Educational courses focused on research serve as an important means of promoting evidence-informed decision-making among stakeholders, as participants are more likely to adopt research findings [16, 48]. An example of this impact was illustrated by the Masterclass Program offered to strengthen the research capacity of staff within Aboriginal Community-Controlled Health Organisations (ACCHOs) [48]. Participants in the study described gaining critical thinking skills, an increased understanding of research and the use of evidence, an increased willingness to participate in research, and greater confidence in their research abilities [48]. Fundamentally, equipping staff with research knowledge is crucial for them to effectively advocate for and facilitate community-driven research, promote culturally sensitive practices, and ensure accountability to local communities [48]. Nevertheless, such activities are heavily dependent on the availability of funding, which is often limited in state-funded services, and time constraints that are common due to typically demanding workloads in the health sector [16, 48].
Practical activities
Evidence networks also engage in practical activities to advance evidence-based decision-making.
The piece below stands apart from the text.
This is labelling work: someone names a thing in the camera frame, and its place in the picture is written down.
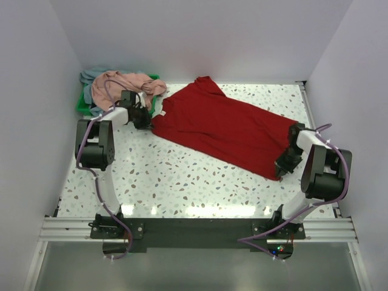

Often these activities will take the form of training programmes or community-based workshops [17, 19, 29, 32, 35, 37, 44, 45, 49] or they involve offering online webinars, engaging in discussions and utilising social media platforms [38, 41, 43, 48]. The Academic Network for Sexual and Reproductive Health and Rights Policy (ANSER) was developed to address the gap between research and policy in SRHR [44]. It is a global platform for SRHR policy research, education and healthcare delivery. The ANSER network initiates collaborative research on SRHR policy-related topics, by developing a portfolio of education and training programmes, and fostering interaction between SRHR researchers and policymakers [44]. In an evaluation of community-based system dynamics (CBSD) workshops, authors found that the participatory modelling approach, which aimed to build stakeholders’ capacity to collaboratively address complex challenges, effectively engaged individuals from various academic and professional backgrounds. Furthermore, it successfully fostered trust among the involved participants [45]. Although this method enables a holistic exchange of perspectives, it should be acknowledged that the method is not without resistance and can lead to disagreements and conflict between participants [52]. Nevertheless, creating space for disagreement also fosters constructive dialogue, identifying intersections, shared perspectives, and the development of a deeper shared language [45].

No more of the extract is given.